[The Air Trust by George Allan England]@TWC D-Link bookThe Air Trust CHAPTER XI 1/16
CHAPTER XI. THE END OF TWO GAMES. Trivial events sometimes precipitate catastrophies.
It has been said that had James MacDonald not left the farm gate open, at Hugomont, Waterloo might have ended otherwise.
So now, the rupture between Catherine Flint and Maxim Waldron was precipitated by a single unguarded oath. It was at the ninth hole, down back of the Terrace Woods bunker.

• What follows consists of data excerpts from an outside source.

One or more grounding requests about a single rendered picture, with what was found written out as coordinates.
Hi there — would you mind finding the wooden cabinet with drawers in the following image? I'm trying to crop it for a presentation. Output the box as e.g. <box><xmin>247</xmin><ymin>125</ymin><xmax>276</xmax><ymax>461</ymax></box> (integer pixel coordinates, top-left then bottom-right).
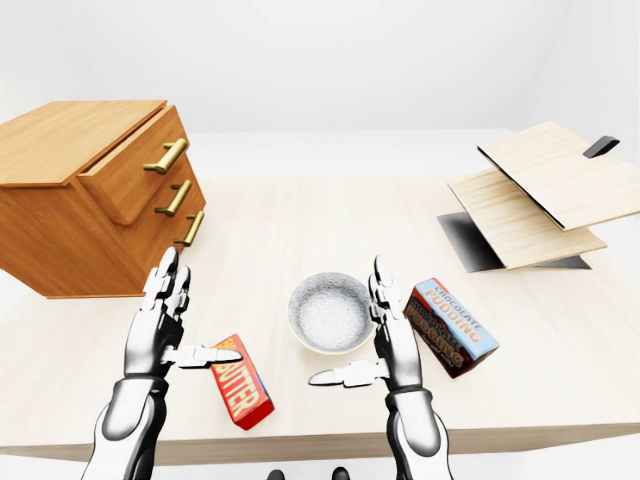
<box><xmin>0</xmin><ymin>99</ymin><xmax>208</xmax><ymax>300</ymax></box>

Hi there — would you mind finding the small black block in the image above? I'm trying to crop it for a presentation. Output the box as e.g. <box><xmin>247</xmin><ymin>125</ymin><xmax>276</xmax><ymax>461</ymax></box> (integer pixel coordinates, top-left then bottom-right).
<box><xmin>582</xmin><ymin>135</ymin><xmax>622</xmax><ymax>160</ymax></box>

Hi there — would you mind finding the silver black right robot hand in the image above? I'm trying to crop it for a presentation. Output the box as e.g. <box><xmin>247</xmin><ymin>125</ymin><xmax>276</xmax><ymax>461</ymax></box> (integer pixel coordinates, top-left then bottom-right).
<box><xmin>307</xmin><ymin>254</ymin><xmax>423</xmax><ymax>395</ymax></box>

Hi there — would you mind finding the patterned grey bowl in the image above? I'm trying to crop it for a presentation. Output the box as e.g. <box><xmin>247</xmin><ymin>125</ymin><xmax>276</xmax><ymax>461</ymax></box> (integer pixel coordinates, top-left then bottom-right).
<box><xmin>287</xmin><ymin>270</ymin><xmax>376</xmax><ymax>357</ymax></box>

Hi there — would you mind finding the small pale wooden board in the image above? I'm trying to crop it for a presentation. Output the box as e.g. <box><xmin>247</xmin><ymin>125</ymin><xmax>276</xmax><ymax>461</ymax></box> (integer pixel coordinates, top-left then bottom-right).
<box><xmin>447</xmin><ymin>168</ymin><xmax>609</xmax><ymax>272</ymax></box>

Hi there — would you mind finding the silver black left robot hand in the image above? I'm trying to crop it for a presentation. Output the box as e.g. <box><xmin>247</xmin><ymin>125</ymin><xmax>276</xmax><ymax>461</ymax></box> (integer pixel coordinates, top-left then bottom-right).
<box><xmin>123</xmin><ymin>245</ymin><xmax>245</xmax><ymax>380</ymax></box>

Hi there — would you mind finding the chocolate pudding box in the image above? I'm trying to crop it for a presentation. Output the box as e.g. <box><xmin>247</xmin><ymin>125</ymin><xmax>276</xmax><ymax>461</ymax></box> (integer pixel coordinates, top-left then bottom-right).
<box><xmin>402</xmin><ymin>277</ymin><xmax>501</xmax><ymax>380</ymax></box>

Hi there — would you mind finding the short brass drawer handle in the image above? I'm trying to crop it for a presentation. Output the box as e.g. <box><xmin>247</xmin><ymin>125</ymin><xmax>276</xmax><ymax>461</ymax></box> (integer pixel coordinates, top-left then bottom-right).
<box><xmin>173</xmin><ymin>210</ymin><xmax>206</xmax><ymax>248</ymax></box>

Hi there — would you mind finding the medium brass drawer handle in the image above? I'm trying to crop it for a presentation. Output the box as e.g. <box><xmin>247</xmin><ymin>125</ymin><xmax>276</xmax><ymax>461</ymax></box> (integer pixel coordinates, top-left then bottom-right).
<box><xmin>154</xmin><ymin>179</ymin><xmax>194</xmax><ymax>218</ymax></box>

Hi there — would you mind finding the large wooden drawer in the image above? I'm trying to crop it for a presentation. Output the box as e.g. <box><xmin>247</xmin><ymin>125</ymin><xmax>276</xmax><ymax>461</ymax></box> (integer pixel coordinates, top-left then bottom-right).
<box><xmin>76</xmin><ymin>104</ymin><xmax>192</xmax><ymax>227</ymax></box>

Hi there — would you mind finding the red butter box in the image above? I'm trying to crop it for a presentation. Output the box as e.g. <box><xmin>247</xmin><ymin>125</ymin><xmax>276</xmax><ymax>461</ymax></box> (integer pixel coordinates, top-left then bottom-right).
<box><xmin>209</xmin><ymin>333</ymin><xmax>276</xmax><ymax>432</ymax></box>

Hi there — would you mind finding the long brass drawer handle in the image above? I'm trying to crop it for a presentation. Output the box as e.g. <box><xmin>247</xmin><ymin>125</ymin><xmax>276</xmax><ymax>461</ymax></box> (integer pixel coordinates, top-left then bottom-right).
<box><xmin>142</xmin><ymin>137</ymin><xmax>189</xmax><ymax>176</ymax></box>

Waldron, heated by exercise and the whiskey he had drunk, had already dismissed the caddies and had undertaken to carry the clubs, himself, hoping--man-fashion--to steal a kiss or two from Catherine, along the edge of the close-growing oaks and maples.
But all his plans went agley, for Catherine really made good and beat him, there, by half a dozen strokes; and as her little sphere, deftly driven by the putting-iron gripped in her brown, firm hands, rolled precisely over the cropped turf and fell into the tinned hole, the man ejaculated a perfectly audible "_Hell!_" She stood erect and faced him, with a singular expression in those level gray eyes--eyes the look of which could allure or wither, could entice or command. "Wally," said she, "did you swear ?" "I--er--why, yes," he stammered, taken aback and realizing, despite his chagrin, how very poor and unsportsmanlike a figure he was cutting. "I don't like it," she returned.
"Not a little bit, Wally.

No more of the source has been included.